▸ PROBLEM DETAILS: Everything in the data below is left aside except the lines from the one containing "Now comes the mask of the **person's right forearm**." through the one containing "Segment the **person's right hand**."; repeat those exactly.

▸ TASK INPUT:
───

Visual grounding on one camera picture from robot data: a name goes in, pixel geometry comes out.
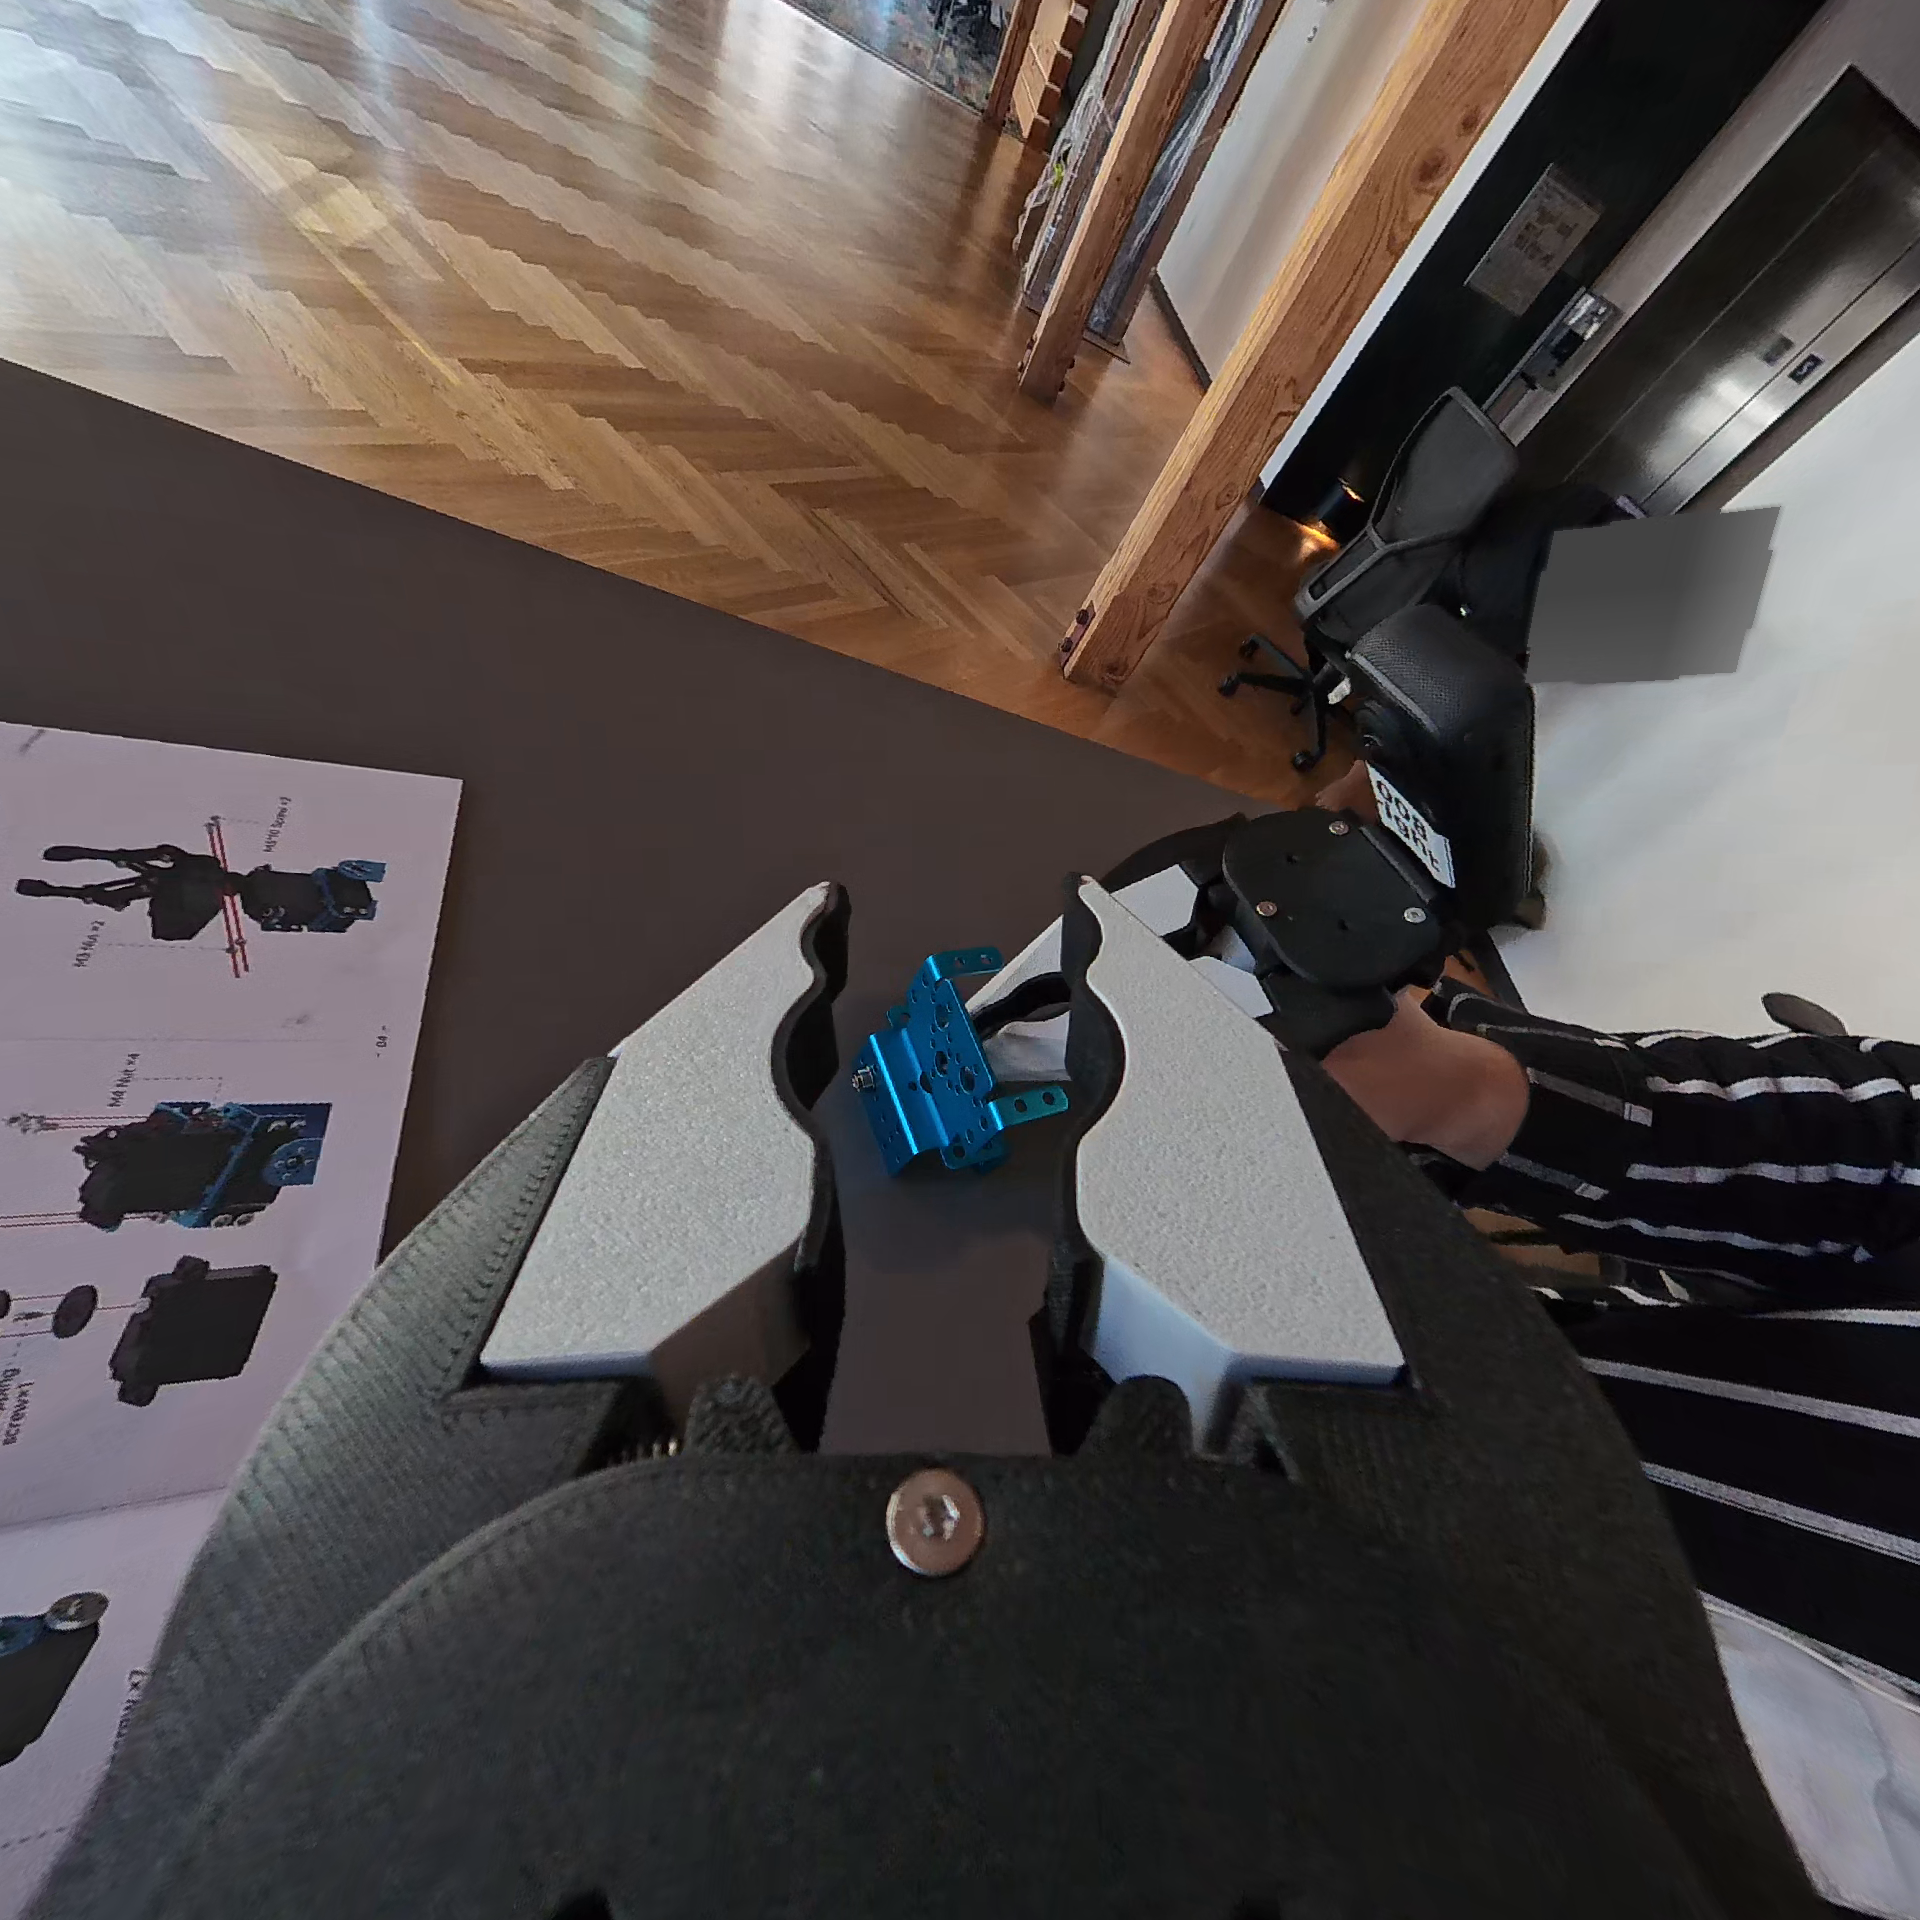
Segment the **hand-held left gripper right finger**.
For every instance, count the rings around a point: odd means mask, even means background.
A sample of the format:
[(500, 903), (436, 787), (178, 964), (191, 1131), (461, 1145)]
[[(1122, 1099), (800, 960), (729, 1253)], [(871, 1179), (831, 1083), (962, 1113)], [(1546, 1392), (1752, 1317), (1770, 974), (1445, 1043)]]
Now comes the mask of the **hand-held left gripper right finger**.
[(1033, 1325), (1049, 1443), (1080, 1449), (1145, 1375), (1179, 1390), (1207, 1451), (1256, 1382), (1401, 1385), (1258, 982), (1181, 957), (1092, 878), (1065, 884), (1064, 974), (1074, 1109)]

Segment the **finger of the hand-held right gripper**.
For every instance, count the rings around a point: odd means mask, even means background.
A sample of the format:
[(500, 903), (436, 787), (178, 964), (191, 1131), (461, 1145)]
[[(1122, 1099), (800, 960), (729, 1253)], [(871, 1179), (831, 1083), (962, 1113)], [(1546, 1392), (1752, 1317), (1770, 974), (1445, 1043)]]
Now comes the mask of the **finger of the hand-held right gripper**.
[[(1256, 974), (1233, 967), (1213, 955), (1199, 955), (1189, 963), (1192, 971), (1207, 981), (1207, 985), (1225, 998), (1241, 1015), (1260, 1020), (1274, 1013), (1265, 985)], [(987, 1033), (989, 1008), (980, 1011), (980, 1043), (983, 1056), (1002, 1083), (1064, 1083), (1067, 1073), (1067, 1031), (1069, 1011), (1065, 990), (1055, 998), (1041, 1004), (1037, 1015), (1021, 1020), (1007, 1020), (995, 1033)]]
[[(1151, 873), (1130, 884), (1107, 881), (1107, 891), (1159, 936), (1189, 927), (1199, 901), (1199, 884), (1184, 873)], [(1042, 934), (1037, 934), (1026, 948), (989, 975), (986, 985), (975, 990), (968, 998), (968, 1008), (987, 1011), (1031, 979), (1055, 975), (1060, 971), (1064, 924), (1056, 918), (1042, 931)]]

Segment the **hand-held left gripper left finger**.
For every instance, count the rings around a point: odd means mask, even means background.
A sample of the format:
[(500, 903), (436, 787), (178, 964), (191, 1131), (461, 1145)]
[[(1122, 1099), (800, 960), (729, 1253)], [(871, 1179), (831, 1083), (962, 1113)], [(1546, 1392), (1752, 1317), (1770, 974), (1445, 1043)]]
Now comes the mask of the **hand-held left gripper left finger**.
[(619, 1044), (479, 1353), (488, 1381), (637, 1379), (676, 1430), (763, 1382), (819, 1444), (847, 1321), (832, 1152), (850, 897), (807, 886)]

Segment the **blue metal bracket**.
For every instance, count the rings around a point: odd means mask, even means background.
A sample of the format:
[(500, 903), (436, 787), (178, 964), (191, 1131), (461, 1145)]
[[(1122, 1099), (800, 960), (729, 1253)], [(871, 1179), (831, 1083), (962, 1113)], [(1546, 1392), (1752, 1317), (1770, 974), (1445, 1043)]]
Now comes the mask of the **blue metal bracket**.
[(1000, 1089), (957, 988), (1000, 969), (997, 947), (936, 951), (887, 1023), (865, 1037), (850, 1086), (890, 1175), (923, 1158), (987, 1171), (1007, 1160), (1013, 1129), (1067, 1116), (1060, 1086)]

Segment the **person's right forearm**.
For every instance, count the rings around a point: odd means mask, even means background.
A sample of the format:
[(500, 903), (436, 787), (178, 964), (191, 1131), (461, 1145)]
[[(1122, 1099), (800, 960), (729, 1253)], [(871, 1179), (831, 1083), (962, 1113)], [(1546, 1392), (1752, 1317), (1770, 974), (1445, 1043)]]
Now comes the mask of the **person's right forearm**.
[(1426, 1011), (1527, 1076), (1527, 1116), (1492, 1165), (1416, 1152), (1459, 1205), (1754, 1304), (1915, 1307), (1915, 1044), (1608, 1035), (1456, 981)]

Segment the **dark brown desk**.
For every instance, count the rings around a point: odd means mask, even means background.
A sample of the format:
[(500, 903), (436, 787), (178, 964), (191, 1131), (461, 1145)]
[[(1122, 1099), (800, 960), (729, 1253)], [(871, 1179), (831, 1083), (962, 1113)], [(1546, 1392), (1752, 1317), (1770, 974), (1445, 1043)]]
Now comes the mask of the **dark brown desk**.
[(1275, 807), (13, 365), (4, 719), (461, 779), (386, 1245), (812, 881), (852, 1049), (929, 951)]

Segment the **person's right hand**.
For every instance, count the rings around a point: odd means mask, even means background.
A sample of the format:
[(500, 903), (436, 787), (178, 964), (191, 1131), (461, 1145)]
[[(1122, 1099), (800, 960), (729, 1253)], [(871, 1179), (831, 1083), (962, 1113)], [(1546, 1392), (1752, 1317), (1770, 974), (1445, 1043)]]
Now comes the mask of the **person's right hand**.
[(1387, 1023), (1333, 1047), (1323, 1069), (1391, 1140), (1468, 1171), (1495, 1165), (1529, 1116), (1525, 1065), (1489, 1037), (1433, 1021), (1417, 992)]

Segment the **black office chair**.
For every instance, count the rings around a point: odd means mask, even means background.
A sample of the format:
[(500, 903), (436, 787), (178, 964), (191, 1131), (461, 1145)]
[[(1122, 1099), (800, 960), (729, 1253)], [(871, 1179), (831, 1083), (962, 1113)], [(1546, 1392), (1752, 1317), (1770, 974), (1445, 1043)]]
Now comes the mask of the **black office chair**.
[(1464, 391), (1445, 391), (1408, 433), (1357, 532), (1303, 575), (1292, 612), (1306, 662), (1260, 633), (1239, 644), (1239, 665), (1217, 693), (1284, 693), (1290, 712), (1311, 723), (1293, 771), (1323, 759), (1333, 708), (1353, 691), (1360, 640), (1429, 597), (1517, 465), (1503, 428)]

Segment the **printed instruction manual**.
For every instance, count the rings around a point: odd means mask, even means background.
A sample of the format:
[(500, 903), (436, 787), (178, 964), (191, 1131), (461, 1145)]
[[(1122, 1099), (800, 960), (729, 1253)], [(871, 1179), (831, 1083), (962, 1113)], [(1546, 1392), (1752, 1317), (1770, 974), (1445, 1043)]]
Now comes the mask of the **printed instruction manual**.
[(461, 787), (3, 728), (4, 1912), (371, 1280)]

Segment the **person's striped clothing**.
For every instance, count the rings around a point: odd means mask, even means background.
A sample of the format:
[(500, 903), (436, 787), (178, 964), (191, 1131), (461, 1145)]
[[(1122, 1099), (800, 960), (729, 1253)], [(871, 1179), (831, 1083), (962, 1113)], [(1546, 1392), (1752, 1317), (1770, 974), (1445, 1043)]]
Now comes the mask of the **person's striped clothing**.
[(1815, 1891), (1917, 1915), (1915, 1307), (1553, 1309), (1666, 1503)]

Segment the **wooden pillar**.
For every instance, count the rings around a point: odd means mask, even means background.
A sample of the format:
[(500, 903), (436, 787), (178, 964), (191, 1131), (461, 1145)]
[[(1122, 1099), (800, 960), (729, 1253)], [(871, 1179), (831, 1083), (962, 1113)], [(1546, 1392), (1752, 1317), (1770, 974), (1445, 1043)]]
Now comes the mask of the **wooden pillar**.
[(1567, 11), (1431, 3), (1267, 283), (1224, 371), (1084, 597), (1069, 684), (1119, 691), (1333, 367), (1416, 233)]
[(1119, 351), (1290, 4), (1119, 4), (1024, 208), (1017, 387), (1052, 403), (1085, 347)]

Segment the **dark metal elevator door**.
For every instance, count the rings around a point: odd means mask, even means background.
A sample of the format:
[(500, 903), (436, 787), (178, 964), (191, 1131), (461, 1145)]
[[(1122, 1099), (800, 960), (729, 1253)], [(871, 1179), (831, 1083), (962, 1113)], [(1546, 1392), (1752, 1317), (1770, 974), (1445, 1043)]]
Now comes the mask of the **dark metal elevator door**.
[(1915, 123), (1844, 68), (1579, 381), (1579, 471), (1677, 511), (1915, 296)]

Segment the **wall access panel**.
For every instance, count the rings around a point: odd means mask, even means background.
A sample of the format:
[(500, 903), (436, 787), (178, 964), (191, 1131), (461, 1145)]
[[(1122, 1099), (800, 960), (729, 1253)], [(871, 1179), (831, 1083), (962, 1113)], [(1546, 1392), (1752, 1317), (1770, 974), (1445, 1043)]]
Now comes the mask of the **wall access panel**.
[(1512, 367), (1483, 412), (1521, 444), (1619, 324), (1621, 307), (1579, 287)]

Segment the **grey wall notice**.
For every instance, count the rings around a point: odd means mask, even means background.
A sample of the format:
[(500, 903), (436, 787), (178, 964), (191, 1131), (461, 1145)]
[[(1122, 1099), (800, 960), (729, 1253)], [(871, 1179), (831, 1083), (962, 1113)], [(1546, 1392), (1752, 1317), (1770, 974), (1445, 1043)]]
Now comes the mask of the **grey wall notice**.
[(1527, 315), (1601, 215), (1601, 203), (1564, 168), (1548, 164), (1474, 263), (1468, 287), (1512, 318)]

───

▸ ANSWER TO THIS EXERCISE:
Now comes the mask of the **person's right forearm**.
[(1426, 1011), (1527, 1076), (1527, 1116), (1492, 1165), (1416, 1152), (1459, 1205), (1754, 1304), (1915, 1307), (1915, 1044), (1608, 1035), (1456, 981)]

Segment the **dark brown desk**.
For every instance, count the rings around a point: odd means mask, even means background.
A sample of the format:
[(500, 903), (436, 787), (178, 964), (191, 1131), (461, 1145)]
[[(1122, 1099), (800, 960), (729, 1253)], [(871, 1179), (831, 1083), (962, 1113)], [(1546, 1392), (1752, 1317), (1770, 974), (1445, 1043)]]
Now comes the mask of the **dark brown desk**.
[(1275, 807), (13, 365), (4, 719), (461, 779), (386, 1245), (812, 881), (852, 1049), (929, 951)]

Segment the **person's right hand**.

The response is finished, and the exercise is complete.